[jira] Commented: (LUCENE-666) TERM1 OR NOT TERM2 does not perform as expected

2006-08-31 Thread Steven Parkes (JIRA)
[ 
http://issues.apache.org/jira/browse/LUCENE-666?page=comments#action_12431921 ] 

Steven Parkes commented on LUCENE-666:
--

I think the idea of a parse exception is good. The issue is relatively subtle.  
A user can relatively easily generate a query that ignores terms. Doing that 
silently is just asking for people to spend a lot of time trying to understand 
why they aren't getting something they expect.
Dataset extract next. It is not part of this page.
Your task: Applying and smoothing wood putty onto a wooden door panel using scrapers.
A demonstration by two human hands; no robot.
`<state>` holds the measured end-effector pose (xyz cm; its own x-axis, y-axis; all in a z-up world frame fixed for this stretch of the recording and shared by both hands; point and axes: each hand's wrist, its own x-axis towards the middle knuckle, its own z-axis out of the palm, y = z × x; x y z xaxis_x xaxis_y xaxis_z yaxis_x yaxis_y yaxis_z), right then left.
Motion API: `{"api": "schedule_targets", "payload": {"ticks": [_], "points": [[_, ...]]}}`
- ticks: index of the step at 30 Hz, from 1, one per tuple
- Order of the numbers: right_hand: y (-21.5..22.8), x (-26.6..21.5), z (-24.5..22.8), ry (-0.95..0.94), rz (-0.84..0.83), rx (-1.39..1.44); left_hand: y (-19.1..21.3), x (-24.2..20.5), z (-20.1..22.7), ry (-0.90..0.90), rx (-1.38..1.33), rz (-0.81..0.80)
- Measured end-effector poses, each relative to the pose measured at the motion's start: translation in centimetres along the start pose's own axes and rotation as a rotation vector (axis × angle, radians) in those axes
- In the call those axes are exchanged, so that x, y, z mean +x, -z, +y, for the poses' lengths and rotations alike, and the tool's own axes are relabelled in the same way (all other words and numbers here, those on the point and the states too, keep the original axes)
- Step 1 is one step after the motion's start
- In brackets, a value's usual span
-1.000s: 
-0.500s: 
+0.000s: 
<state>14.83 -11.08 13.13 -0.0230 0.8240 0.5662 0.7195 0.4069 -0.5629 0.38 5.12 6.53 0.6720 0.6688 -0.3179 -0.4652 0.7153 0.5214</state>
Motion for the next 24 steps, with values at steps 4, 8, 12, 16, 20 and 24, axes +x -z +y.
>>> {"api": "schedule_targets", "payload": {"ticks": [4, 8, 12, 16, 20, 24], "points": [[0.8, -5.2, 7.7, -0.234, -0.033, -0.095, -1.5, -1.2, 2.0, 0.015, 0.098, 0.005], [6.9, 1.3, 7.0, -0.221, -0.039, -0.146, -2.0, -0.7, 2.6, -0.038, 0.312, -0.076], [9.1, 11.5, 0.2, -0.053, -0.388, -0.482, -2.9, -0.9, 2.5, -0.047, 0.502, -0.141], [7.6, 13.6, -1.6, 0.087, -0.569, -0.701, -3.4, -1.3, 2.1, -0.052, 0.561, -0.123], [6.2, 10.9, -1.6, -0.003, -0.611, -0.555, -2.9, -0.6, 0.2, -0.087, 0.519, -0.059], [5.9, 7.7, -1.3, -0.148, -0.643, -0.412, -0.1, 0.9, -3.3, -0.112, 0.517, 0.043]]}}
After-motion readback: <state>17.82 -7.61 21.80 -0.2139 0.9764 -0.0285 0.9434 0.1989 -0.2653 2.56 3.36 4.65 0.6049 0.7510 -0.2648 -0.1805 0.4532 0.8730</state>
The question is whether it's feasible to detect that an invalid query has been 
entered. The problem is of course having to ever enumerate all documents. But 
with multilevel queries (sums of products of sums, etc.), it's not immediately 
obvious from the parse tree whether that is  being attempted or not.
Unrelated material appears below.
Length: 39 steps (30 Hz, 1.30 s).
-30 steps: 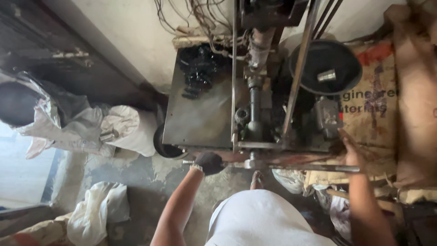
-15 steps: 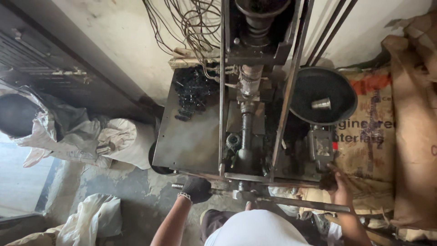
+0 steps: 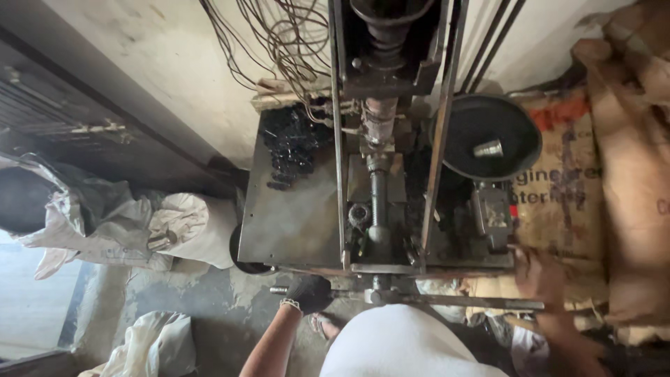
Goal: The person operates a manual press machine in a workshop, repeatedly placing small metal pieces into the press, pulling a lever to activate the press, and removing the finished parts. The person handles the metal pieces by hand and uses a lever to operate the machine.
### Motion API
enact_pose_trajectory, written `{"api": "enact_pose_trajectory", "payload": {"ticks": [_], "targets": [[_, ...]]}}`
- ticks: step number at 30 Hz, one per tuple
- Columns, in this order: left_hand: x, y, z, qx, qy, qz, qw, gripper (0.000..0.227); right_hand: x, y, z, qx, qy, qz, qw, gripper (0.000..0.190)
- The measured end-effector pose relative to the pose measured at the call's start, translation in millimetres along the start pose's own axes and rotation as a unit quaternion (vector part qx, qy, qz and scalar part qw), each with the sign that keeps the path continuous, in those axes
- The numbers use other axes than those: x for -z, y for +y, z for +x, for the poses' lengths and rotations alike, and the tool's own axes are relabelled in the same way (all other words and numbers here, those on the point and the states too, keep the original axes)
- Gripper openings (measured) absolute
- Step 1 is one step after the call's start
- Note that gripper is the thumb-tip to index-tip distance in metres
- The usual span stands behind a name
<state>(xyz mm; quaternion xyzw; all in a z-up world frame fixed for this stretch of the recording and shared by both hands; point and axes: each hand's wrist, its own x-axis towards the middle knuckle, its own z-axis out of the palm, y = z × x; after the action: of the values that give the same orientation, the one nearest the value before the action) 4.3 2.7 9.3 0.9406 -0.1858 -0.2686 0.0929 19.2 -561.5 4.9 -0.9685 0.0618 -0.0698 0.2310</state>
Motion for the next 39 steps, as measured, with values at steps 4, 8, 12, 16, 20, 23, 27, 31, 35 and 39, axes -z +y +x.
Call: {"api": "enact_pose_trajectory", "payload": {"ticks": [4,8,12,16,20,23,27,31,35,39], "targets": [[-16.5,-9.1,3.1,-0.017,0.010,0.001,1.000,0.030,24.8,-5.2,77.0,0.050,-0.121,-0.065,0.989,0.043],[-18.9,-8.6,7.8,-0.084,0.060,-0.002,0.995,0.030,45.4,-18.7,157.3,0.008,-0.312,-0.054,0.949,0.038],[-4.9,0.1,2.1,0.009,0.010,-0.008,1.000,0.028,34.1,-41.0,208.5,0.063,-0.059,-0.058,0.995,0.029],[5.9,6.8,-2.2,-0.016,0.061,-0.034,0.997,0.026,-13.0,-44.4,273.3,-0.016,-0.042,-0.150,0.988,0.039],[6.4,11.6,-0.1,0.004,0.036,0.010,0.999,0.025,-59.9,-27.1,313.4,-0.163,-0.102,-0.088,0.977,0.040],[7.4,10.1,1.8,0.009,0.026,0.005,1.000,0.023,-84.5,-16.3,335.8,-0.115,-0.019,0.046,0.992,0.030],[5.2,9.6,1.4,0.010,0.044,-0.009,0.999,0.022,-129.6,-25.7,359.9,-0.300,-0.181,0.557,0.753,0.028],[7.3,11.1,2.2,0.022,0.027,-0.001,0.999,0.021,-157.5,-42.4,358.2,-0.331,-0.294,0.671,0.595,0.026],[11.4,14.9,2.1,0.033,0.021,0.001,0.999,0.021,-148.2,-54.7,349.1,-0.328,-0.219,0.540,0.743,0.021],[16.0,16.2,-1.9,0.024,0.035,-0.013,0.999,0.021,-110.8,-45.2,341.0,-0.300,-0.112,0.296,0.900,0.040]]}}
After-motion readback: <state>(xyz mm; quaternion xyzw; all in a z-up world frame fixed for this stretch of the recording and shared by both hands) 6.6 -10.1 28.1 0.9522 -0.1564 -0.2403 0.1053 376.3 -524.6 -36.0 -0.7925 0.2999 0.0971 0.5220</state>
a(b  + !c) is okay but (a+!d)(b + !c) isn't. Basically you can't do a 
term-by-term analysis of a multilevel query and decide. It's a global property 
of the query.

It one reduces the multilevel query to a two level sum-of-products form (i.e., 
distribute all AND operations over all OR operaitons), you can inspect the 
result. If any term does not contain a positive term, the query is invalid. But 
going from multilevel to two level can generate an exponential number of terms. 
Maybe not an issue in IR, but it makes me nervous.

I would think that somewhere between query parsing and search execution, the 
invalidity of a query would have to pop out but I haven't delved into this path 
enough to know where that might happen.

If no one's looking at this (generating an exception somewhere) and no one 
knows of any reason it's not possible, I'll look ...
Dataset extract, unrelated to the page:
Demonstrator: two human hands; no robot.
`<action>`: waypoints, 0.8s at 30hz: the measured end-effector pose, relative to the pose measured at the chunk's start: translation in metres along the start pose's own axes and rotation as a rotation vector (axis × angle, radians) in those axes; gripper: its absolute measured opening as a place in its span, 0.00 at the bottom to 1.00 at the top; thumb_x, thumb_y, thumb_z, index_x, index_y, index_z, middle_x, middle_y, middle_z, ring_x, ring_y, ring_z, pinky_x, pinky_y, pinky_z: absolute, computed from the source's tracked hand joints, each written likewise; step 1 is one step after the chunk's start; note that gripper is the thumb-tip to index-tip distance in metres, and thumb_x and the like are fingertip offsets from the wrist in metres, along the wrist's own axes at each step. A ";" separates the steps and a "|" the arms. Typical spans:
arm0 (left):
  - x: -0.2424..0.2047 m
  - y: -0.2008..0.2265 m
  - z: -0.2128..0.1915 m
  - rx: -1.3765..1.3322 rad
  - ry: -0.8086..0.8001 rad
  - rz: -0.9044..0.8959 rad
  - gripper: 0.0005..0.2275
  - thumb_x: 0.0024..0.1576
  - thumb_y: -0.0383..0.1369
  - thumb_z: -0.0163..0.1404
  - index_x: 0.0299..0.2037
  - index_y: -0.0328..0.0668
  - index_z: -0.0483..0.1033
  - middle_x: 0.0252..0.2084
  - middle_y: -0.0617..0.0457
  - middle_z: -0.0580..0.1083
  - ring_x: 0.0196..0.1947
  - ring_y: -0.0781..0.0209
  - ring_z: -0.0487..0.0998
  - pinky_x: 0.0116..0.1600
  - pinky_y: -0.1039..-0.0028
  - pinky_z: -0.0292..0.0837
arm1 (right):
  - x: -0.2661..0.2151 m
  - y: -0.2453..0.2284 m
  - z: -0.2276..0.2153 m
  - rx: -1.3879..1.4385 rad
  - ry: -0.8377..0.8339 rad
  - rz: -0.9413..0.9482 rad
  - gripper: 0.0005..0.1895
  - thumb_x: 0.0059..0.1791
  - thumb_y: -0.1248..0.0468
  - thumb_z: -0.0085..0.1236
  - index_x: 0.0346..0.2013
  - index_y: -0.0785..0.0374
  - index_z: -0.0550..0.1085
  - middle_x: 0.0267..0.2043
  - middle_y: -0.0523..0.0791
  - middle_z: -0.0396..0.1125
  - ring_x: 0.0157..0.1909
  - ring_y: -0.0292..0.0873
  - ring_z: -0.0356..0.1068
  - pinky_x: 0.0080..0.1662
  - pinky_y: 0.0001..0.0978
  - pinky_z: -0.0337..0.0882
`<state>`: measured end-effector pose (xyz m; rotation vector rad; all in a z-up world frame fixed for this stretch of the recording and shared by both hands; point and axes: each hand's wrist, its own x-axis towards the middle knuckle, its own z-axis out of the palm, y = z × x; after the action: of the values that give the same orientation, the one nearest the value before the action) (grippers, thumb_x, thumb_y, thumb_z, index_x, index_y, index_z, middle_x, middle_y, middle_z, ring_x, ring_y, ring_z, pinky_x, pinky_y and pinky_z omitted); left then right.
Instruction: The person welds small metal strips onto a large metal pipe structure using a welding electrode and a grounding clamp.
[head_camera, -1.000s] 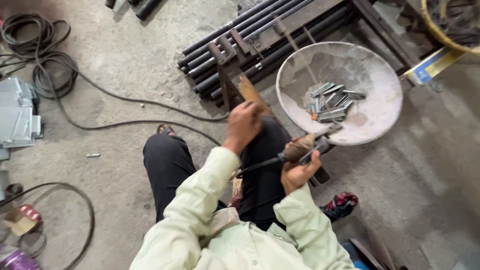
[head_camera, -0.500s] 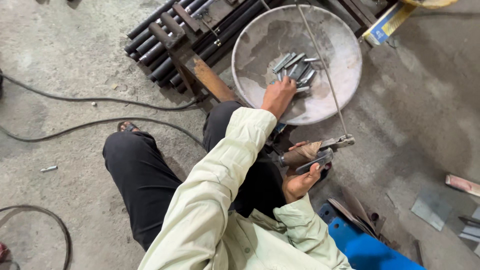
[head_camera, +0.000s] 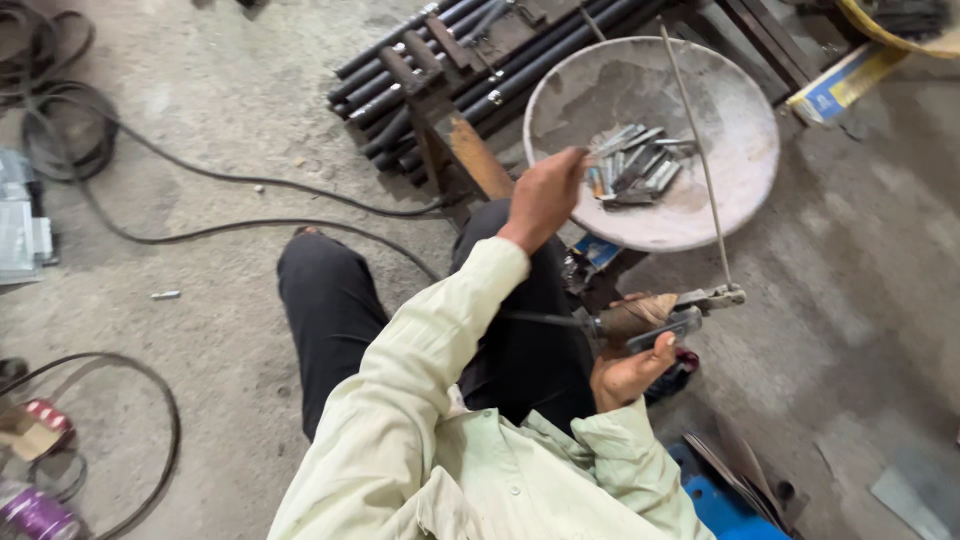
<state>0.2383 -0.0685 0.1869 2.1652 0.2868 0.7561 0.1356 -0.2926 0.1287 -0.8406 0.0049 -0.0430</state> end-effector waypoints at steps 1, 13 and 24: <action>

On a related topic, and maybe a naive question, has anyone considered keeping a 
posting that contains all documents? Is it really that hard to do in Lucene 
today? That would remove this restriction. Perhaps the issue then is that the 
combination of the number of valid use cases combined with the number of times 
it would cause people trouble because they were using it invalidly means it's 
not a good idea? I can come up with some potentially interesting queries, 
especially when you combine with other features like facets. "Tell me the facet 
breakdown of all documents that don't contain the word microsoft ..." In many 
places, !microsoft is not such a terribly big set and can be computed with 
about the same effort that microsoft can. (Is that true?)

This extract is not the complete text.